Annual leave continues to accrue during lay off/furlough.
Following a proposal contained in the Good Work Plan, the Department for Business, Energy and Industrial Strategy (BEIS) has released a consultation examining whether a single enforcement body should be introduced for employment rights and obligations.
A single enforcement body will look to carry out enforcement which is currently undertaken by others, including holiday pay, the minimum wage (currently enforced by HMRC) and agency worker rights (currently enforced by the Employment Agency Standards Inspectorate).
The consultation asks interested parties to submit their views on the remit and enforcement powers of this body, as well as asking whether it should carry out enforcement of statutory sick pay and unpaid tribunal awards. More information can be found in our news article.
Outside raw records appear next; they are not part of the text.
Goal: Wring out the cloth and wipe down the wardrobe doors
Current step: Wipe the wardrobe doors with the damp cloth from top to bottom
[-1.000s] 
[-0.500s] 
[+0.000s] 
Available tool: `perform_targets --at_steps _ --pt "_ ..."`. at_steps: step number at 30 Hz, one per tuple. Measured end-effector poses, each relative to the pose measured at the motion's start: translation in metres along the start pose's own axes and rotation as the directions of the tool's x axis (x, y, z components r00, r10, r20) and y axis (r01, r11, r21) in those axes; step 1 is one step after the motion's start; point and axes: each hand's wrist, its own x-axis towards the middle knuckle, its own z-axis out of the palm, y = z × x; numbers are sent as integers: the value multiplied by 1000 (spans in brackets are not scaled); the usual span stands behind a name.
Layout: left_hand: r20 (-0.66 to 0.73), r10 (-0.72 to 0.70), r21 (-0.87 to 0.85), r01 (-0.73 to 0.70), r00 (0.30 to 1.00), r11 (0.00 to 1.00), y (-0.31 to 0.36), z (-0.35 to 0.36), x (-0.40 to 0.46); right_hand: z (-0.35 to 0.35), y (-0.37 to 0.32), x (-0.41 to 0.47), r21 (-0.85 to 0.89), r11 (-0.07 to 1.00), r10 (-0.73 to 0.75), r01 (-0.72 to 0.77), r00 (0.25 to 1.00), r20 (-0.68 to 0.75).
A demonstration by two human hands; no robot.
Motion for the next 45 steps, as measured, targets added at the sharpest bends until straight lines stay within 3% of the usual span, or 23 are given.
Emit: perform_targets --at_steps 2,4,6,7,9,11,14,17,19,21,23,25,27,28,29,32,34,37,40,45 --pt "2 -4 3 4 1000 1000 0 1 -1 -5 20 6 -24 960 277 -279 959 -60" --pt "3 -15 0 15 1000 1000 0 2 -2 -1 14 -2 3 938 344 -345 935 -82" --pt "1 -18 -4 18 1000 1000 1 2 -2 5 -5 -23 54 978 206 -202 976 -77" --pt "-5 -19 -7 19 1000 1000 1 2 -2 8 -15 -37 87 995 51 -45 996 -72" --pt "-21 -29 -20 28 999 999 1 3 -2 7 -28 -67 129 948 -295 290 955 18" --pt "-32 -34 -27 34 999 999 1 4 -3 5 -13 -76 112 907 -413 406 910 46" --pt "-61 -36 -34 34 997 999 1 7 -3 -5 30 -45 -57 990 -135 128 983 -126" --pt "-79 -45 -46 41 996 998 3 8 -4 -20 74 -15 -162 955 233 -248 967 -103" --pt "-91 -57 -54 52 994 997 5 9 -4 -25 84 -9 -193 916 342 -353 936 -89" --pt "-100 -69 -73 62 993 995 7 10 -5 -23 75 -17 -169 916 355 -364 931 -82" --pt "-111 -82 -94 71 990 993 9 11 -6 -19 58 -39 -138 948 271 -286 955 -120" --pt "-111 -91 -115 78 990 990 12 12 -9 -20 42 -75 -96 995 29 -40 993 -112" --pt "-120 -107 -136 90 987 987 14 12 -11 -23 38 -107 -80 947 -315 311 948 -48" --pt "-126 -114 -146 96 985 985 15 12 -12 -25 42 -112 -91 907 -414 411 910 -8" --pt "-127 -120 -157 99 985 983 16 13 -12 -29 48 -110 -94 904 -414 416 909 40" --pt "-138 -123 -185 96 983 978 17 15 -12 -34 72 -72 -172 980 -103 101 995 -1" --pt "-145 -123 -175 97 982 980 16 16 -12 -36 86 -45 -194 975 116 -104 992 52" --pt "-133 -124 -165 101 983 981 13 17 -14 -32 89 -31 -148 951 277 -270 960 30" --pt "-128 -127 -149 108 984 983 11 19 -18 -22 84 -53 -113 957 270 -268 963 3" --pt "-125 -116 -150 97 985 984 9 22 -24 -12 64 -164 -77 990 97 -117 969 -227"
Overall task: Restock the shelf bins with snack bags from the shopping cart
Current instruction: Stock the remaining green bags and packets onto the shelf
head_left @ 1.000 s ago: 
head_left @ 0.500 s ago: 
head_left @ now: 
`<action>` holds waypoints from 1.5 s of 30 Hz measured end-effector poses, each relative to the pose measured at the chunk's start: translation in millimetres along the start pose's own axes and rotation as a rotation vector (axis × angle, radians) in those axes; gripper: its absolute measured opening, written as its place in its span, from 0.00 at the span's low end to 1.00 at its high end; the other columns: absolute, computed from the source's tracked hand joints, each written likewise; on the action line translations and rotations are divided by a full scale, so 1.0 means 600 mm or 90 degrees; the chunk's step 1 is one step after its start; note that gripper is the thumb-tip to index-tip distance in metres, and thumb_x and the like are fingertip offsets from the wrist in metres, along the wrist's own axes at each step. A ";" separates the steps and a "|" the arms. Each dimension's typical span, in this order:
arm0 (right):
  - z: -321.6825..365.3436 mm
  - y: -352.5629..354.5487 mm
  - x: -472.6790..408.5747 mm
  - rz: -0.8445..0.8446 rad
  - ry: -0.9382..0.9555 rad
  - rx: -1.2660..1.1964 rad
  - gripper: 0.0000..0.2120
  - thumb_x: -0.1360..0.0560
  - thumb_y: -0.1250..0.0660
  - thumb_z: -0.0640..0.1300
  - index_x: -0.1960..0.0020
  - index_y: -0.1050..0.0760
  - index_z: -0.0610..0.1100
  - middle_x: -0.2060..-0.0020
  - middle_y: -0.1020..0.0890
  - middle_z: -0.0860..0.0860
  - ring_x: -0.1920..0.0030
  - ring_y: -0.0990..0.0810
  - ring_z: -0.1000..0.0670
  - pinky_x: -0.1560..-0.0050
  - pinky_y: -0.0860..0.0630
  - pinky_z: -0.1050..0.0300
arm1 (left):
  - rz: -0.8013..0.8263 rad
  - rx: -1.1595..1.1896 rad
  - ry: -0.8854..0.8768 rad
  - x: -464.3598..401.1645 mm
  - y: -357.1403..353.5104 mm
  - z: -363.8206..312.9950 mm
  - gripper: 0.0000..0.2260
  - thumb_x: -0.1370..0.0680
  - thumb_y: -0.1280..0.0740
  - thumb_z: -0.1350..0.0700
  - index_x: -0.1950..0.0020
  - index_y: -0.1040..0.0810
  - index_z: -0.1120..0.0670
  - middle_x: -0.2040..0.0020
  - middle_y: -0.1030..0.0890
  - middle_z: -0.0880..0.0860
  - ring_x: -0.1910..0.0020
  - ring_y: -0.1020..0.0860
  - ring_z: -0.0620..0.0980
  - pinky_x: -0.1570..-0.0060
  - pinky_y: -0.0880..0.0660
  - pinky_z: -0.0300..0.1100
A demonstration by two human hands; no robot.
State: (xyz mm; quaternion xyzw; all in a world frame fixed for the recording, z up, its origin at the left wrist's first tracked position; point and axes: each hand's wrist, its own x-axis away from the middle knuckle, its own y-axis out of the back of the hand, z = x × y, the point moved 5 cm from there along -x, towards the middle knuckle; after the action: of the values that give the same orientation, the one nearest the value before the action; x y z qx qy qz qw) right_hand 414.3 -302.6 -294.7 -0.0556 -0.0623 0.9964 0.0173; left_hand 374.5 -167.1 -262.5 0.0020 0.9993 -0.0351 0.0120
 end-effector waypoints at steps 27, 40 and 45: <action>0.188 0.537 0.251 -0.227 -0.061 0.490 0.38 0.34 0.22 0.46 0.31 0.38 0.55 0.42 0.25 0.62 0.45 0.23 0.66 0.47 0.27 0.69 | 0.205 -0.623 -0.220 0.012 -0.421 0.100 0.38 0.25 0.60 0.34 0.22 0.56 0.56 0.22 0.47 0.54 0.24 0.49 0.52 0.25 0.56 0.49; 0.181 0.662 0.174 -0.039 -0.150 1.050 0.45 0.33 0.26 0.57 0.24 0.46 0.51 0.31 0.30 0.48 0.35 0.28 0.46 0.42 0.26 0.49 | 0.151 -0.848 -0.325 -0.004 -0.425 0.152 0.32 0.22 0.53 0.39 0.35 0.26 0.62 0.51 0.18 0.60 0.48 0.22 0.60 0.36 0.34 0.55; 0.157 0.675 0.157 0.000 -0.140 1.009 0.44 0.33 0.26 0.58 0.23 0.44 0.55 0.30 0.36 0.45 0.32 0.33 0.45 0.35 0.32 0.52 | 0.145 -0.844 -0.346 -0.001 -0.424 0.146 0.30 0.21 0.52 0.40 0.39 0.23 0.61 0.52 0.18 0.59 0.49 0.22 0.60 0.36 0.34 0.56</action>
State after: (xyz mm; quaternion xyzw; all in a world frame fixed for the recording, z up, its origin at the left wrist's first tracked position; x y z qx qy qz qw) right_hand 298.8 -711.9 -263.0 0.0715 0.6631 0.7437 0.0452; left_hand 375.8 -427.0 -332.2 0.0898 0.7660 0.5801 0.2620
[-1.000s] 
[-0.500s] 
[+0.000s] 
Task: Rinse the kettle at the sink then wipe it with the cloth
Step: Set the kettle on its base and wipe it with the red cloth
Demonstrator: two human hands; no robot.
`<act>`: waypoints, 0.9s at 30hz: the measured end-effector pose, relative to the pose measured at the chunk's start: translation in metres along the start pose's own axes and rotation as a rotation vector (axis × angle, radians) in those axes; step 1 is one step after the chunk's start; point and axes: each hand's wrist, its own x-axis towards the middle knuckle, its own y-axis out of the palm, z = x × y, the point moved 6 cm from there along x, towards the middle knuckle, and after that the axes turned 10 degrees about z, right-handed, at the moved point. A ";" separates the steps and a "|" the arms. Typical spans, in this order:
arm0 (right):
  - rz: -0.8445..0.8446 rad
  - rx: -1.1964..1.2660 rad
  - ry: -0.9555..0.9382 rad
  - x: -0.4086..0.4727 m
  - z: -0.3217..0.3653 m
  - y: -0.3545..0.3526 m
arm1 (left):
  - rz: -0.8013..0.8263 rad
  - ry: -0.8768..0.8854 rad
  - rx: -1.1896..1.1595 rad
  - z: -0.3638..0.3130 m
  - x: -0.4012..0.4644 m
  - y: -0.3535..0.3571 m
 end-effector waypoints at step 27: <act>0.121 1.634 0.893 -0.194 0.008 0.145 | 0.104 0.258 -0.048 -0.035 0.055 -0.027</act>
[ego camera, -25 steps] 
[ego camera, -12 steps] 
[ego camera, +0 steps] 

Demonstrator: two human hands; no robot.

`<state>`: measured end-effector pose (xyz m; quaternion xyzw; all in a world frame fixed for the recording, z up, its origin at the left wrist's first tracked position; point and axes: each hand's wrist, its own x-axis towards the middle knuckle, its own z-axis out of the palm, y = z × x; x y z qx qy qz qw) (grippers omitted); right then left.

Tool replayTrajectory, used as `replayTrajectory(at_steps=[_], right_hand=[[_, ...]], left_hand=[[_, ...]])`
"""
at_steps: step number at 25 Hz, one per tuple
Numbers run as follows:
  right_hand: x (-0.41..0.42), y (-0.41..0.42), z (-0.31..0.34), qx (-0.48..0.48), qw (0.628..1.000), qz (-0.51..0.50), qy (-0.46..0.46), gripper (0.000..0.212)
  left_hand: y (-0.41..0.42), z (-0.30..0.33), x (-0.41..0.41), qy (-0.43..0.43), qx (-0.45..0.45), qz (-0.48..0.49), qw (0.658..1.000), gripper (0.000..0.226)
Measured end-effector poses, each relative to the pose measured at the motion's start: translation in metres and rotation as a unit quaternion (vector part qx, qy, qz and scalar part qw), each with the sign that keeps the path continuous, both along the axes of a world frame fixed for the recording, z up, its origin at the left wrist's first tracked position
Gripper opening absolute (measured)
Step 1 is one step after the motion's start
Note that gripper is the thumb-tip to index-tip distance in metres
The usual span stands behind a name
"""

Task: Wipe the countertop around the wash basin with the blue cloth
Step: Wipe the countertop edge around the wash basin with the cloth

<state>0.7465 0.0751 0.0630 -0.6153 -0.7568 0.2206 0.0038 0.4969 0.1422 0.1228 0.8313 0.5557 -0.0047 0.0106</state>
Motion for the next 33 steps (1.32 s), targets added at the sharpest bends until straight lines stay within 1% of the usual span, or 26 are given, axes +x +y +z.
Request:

The highest decision on including voluntary overtime payments in holiday pay calculation has been handed down by the Court of Appeal. In East of England Ambulance NHS Trust v Flowers, it was confirmed that voluntary overtime which is 'sufficiently regular and settled' will be classed as normal remuneration, so should be taken into account for holiday pay calculations.
Whether voluntary overtime is sufficiently regular and settled, will be a question that is determined on the facts of each case.
An independent review into modern ways of working, and the calculation of holiday pay for flexible workers, was carried out by Matthew Taylor and resulted in the Good Work Review which was published in July 2017.
Following a consultation on this matter, the government’s ‘Good Work Plan’ released in December 2018 has confirmed that legislation will be introduced to increase the holiday pay calculation reference period. From 6 April 2020, the reference period will be extended from 12 weeks to 52 weeks, to allow a fairer approach to holiday pay when workers carry out flexible working hours.